Required action. Search the entries for the word "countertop". Copy each line in which it is found.

★ ★ ★ ★ ★ ★ ★

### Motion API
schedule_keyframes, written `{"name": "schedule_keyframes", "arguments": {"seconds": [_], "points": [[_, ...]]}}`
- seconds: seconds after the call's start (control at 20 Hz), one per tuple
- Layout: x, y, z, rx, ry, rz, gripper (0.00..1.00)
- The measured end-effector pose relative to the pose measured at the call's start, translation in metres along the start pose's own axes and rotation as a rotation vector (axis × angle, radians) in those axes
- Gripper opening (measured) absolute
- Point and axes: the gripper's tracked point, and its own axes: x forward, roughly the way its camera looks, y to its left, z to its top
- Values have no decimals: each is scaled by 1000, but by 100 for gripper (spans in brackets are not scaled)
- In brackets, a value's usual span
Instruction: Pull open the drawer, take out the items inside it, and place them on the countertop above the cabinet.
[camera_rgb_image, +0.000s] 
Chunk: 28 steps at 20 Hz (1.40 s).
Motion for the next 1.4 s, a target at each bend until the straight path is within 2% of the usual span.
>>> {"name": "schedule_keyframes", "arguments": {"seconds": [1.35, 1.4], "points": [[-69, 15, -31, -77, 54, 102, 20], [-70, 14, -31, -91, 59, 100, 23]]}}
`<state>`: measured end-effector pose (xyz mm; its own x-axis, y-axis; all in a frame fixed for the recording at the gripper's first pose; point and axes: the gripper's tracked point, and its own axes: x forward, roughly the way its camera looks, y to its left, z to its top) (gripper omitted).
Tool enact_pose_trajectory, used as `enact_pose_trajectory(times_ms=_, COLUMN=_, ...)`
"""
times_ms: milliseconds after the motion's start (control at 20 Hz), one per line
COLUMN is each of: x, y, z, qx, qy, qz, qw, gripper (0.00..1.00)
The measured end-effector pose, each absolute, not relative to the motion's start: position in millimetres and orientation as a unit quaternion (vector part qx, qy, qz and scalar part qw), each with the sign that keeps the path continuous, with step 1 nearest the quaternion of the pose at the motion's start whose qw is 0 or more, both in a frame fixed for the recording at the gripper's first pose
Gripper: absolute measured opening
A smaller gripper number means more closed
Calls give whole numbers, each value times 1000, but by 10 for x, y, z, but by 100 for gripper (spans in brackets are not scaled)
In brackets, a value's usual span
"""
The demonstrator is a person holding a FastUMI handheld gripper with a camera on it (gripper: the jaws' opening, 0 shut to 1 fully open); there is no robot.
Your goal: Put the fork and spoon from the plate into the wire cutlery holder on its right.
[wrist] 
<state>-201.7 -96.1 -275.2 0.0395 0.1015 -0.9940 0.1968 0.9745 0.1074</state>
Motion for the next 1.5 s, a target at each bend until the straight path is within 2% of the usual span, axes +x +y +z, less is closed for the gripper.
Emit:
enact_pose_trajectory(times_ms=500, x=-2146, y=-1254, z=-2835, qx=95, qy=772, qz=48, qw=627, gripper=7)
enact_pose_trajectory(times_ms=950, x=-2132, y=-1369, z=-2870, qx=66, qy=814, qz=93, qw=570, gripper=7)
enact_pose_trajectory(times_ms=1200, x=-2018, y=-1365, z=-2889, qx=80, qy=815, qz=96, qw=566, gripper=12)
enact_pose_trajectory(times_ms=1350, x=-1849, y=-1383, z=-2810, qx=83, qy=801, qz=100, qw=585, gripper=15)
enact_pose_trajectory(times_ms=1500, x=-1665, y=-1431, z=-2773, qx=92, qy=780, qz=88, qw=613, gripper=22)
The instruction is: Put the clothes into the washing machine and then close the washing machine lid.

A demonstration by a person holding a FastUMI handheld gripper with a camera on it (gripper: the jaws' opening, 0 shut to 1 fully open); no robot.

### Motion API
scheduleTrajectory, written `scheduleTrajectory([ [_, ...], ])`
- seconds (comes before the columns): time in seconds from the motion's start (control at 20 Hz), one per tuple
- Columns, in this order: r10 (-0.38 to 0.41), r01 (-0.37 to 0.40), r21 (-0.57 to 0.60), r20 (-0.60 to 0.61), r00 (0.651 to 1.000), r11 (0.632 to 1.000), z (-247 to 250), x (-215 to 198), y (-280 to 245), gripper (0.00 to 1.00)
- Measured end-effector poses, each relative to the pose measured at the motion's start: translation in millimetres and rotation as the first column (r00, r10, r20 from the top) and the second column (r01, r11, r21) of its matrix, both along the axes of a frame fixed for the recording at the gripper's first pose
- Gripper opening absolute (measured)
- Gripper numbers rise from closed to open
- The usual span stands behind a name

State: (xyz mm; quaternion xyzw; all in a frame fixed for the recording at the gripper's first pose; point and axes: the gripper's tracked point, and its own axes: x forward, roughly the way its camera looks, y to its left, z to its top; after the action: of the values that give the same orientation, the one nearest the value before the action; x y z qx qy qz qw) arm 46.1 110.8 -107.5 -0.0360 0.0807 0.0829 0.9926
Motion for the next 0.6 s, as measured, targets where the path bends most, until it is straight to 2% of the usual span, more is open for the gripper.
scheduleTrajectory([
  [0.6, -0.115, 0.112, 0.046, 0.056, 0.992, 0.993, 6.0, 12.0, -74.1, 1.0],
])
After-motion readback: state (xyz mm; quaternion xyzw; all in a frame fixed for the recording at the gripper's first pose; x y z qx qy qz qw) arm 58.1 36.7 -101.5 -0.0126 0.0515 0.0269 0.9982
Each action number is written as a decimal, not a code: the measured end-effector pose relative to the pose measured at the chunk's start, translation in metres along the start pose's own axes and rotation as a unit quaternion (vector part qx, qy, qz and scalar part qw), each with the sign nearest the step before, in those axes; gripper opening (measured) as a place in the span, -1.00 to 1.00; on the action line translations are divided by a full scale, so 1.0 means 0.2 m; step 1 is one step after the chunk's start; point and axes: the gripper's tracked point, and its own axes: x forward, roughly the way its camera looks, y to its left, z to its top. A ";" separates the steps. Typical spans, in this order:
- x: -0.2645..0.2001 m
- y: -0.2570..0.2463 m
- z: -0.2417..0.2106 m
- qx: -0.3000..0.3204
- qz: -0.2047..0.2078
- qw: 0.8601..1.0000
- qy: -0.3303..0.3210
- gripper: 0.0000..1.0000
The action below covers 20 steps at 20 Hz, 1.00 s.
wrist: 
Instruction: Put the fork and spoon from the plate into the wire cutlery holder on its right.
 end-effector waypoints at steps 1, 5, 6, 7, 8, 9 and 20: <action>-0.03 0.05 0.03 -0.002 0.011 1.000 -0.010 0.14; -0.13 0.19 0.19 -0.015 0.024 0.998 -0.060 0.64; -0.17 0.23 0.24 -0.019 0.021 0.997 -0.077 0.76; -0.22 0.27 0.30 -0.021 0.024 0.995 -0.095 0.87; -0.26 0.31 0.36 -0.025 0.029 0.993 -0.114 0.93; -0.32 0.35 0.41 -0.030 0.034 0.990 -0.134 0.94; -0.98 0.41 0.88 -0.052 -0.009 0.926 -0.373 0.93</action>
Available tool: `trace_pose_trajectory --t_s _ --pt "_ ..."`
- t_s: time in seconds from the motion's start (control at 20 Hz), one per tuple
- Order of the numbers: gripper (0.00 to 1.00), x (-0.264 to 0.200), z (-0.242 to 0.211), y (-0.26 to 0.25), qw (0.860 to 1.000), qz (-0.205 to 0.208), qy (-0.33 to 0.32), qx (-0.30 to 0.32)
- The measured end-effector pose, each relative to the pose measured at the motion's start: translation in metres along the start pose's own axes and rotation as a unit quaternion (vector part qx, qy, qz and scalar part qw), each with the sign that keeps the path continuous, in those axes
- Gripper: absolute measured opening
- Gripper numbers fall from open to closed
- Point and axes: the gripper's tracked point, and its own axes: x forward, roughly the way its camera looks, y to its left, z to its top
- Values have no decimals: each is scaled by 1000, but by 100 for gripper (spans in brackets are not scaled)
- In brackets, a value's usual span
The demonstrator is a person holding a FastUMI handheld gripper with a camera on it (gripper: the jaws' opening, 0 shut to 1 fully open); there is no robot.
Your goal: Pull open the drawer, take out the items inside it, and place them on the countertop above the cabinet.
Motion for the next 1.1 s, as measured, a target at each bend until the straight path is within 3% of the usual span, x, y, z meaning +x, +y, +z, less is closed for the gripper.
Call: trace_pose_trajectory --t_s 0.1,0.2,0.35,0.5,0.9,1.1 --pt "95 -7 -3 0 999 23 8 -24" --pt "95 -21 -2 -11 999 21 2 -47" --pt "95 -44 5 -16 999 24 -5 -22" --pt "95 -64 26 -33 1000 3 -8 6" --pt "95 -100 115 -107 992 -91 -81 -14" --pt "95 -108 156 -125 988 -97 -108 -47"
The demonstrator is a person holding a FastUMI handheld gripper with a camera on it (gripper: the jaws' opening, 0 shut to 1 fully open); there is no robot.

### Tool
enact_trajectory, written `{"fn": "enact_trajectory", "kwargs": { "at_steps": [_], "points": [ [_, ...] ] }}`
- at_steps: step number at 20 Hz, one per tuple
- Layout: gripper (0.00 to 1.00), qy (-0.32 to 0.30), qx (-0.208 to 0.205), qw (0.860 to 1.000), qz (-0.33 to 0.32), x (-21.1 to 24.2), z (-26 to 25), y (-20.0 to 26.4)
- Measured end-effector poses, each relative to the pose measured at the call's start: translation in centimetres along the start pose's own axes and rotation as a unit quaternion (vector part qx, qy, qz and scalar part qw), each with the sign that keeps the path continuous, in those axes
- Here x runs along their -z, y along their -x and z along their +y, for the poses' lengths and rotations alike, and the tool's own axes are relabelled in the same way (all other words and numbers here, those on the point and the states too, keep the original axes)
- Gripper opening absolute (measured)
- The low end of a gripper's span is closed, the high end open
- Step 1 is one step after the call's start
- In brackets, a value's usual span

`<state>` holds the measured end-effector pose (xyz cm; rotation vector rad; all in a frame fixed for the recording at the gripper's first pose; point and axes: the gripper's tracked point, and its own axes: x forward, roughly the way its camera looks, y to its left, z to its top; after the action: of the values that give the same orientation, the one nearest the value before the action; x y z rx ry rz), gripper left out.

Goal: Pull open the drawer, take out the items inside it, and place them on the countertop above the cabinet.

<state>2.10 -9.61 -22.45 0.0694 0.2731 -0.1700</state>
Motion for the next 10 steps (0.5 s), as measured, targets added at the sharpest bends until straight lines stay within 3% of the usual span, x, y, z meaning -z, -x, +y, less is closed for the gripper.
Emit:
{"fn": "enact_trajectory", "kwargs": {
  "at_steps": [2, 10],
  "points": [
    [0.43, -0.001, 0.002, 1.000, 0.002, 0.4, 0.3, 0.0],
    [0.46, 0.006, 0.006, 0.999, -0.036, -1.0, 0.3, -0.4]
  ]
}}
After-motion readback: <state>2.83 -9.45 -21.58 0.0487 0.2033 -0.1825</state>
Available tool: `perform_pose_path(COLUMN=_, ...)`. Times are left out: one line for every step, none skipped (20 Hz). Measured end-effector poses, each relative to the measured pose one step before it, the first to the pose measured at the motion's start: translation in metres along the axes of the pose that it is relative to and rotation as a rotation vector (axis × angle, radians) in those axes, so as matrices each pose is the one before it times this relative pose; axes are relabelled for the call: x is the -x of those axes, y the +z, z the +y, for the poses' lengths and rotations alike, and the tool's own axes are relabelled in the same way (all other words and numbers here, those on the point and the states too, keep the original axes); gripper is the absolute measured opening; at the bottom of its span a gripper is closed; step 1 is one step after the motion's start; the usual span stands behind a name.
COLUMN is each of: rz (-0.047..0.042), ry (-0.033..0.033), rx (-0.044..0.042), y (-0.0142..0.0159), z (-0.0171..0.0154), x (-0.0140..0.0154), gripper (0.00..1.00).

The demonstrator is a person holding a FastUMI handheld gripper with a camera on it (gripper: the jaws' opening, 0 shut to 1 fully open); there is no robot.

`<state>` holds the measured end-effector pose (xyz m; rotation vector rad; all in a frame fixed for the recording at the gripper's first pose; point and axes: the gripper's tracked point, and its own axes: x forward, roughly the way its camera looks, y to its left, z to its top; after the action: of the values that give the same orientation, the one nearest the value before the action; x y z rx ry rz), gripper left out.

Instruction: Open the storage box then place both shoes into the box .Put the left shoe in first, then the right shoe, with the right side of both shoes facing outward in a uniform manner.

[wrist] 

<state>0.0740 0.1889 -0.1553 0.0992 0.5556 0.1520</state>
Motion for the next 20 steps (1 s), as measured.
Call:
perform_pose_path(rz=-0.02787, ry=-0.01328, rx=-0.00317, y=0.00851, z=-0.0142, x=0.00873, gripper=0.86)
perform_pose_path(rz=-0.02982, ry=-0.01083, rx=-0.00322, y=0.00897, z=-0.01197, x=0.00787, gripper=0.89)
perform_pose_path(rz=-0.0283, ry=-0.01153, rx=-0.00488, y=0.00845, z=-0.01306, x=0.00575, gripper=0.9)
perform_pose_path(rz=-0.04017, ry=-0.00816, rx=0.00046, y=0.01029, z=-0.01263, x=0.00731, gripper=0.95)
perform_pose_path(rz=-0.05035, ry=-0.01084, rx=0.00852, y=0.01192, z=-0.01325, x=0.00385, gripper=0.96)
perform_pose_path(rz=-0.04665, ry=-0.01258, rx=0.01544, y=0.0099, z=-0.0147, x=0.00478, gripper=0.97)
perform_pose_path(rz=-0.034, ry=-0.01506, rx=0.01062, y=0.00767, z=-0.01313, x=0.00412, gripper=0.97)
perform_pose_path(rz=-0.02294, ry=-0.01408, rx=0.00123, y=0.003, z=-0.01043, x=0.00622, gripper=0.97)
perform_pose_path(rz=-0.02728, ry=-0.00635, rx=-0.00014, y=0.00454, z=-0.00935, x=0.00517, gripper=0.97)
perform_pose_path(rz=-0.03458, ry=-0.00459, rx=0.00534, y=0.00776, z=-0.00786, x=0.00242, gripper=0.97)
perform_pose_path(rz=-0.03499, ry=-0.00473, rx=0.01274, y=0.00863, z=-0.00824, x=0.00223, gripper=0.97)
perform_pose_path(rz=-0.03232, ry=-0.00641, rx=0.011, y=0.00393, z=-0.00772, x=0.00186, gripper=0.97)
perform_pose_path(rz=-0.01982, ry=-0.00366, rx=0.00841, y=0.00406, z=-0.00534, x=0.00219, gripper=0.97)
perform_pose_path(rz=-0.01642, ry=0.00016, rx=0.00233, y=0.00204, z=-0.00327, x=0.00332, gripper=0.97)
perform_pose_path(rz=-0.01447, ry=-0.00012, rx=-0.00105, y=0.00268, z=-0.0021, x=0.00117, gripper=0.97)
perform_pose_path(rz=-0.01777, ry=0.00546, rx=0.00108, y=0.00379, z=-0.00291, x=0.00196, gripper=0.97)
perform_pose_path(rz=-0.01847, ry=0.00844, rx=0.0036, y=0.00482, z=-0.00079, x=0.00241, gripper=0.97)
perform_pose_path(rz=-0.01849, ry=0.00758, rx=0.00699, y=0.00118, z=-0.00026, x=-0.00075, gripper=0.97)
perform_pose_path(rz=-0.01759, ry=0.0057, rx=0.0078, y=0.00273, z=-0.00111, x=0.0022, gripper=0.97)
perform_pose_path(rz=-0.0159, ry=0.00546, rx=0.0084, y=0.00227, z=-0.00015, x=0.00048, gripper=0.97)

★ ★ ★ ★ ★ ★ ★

Solution for this exercise.
Instruction: Pull open the drawer, take out the items inside it, and place them on the countertop above the cabinet.
Your goal: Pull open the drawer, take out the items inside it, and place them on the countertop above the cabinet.
Goal: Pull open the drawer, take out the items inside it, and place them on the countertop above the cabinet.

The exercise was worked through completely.